Quello che è apparso ieri sera di fronte ai giornalisti, perciò, non era un Netanyahu debole e pronto a prendere una nuova rotta, ma un primo ministro deciso a non cambiare nulla della sua linea dell’uso ad oltranza della forza e contraria al cessate il fuoco. Ha espresso dispiacere per le uccisioni dei sei ostaggi e promesso che Hamas subirà una punizione durissima. E a Khalil al-Hayya di Hamas, che ad Al Jazeera ha ribadito che «senza il ritiro israeliano dai corridoi Filadelfia e Netzarim e dal valico di Rafah, non ci sarà un accordo», ha replicato che «Dobbiamo controllare l’asse al confine tra Gaza e l’Egitto…Il ritiro dal Corridoio Filadelfia non salverà gli ostaggi…Tutti premono per farci uscire da Gaza. Ma la conquista di Rafah e del Corridoio Filadelfia ha cambiato il corso del conflitto». Parole che spengono la speranza che la proposta «prendere o lasciare», che l’Amministrazione Usa intenderebbe presentare a Israele e Hamas, abbia qualche possibilità di successo.

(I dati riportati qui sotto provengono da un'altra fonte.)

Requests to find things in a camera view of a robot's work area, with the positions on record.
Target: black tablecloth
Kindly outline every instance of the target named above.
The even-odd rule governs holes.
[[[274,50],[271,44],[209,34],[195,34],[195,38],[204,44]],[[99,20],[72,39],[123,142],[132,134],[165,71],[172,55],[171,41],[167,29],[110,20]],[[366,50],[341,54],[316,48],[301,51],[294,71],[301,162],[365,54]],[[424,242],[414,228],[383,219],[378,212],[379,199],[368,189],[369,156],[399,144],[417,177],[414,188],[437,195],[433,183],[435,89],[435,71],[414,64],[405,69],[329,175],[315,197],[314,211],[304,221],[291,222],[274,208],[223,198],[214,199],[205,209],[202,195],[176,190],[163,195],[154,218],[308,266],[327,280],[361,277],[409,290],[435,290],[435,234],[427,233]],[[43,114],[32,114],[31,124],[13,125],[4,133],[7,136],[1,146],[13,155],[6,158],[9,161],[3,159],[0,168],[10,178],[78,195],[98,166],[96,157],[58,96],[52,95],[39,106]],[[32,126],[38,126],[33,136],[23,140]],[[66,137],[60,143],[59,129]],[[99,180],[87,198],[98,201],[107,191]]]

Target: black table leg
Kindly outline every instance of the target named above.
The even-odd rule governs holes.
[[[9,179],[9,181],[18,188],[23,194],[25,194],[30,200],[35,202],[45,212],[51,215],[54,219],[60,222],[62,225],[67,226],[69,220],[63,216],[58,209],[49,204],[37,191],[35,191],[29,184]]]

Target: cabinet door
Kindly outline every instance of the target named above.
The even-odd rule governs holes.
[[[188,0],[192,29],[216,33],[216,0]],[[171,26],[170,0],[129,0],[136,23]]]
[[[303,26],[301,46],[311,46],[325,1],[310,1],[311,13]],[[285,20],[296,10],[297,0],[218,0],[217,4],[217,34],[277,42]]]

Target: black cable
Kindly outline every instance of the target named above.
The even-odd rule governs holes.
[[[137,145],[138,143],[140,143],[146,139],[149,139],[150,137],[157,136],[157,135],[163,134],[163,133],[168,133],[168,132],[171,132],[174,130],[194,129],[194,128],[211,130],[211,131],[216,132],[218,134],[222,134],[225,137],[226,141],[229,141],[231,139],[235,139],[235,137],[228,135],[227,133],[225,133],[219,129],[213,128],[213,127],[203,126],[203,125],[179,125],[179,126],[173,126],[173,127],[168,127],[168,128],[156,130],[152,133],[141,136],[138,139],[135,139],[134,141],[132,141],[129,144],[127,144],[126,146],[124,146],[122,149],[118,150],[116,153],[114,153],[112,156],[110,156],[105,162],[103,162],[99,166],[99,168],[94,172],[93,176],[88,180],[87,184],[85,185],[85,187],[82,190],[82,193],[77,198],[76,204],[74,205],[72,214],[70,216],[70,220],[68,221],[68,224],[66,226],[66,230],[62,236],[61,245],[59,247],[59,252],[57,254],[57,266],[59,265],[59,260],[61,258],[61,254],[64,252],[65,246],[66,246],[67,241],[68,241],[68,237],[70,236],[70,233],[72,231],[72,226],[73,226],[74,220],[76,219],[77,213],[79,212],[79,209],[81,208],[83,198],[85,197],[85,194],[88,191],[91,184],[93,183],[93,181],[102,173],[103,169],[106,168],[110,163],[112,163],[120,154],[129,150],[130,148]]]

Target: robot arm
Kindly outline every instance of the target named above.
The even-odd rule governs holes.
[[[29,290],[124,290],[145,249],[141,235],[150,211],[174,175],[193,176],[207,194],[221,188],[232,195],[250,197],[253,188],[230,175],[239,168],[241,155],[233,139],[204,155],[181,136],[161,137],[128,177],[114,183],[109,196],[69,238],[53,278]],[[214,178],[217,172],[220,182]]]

Sullo sfondo c’è la Cisgiordania dove le forze israeliane continuano l’attacco alla città di Jenin e al suo campo profughi per il sesto giorno consecutivo. La parte orientale della città è in macerie. Testimoni riferiscono di quattro bulldozer militari che hanno iniziato a distruggere strade e infrastrutture. Gli ospedali Ibn Sina e quello pubblico sono sempre circondati. Dal campo profughi continuano a fuggire famiglie sotto l’urto di mezzi blindati e ruspe. «Non c’è più nessuna strada, nessuna rete idrica, nessuna rete fognaria, nessuna rete elettrica e telefonica, e persino lo stadio municipale. Sono stati distrutti», ha detto il vicegovernatore di Jenin Mansour al Saadi che ha aggiornato a 18 il bilancio di palestinesi uccisi.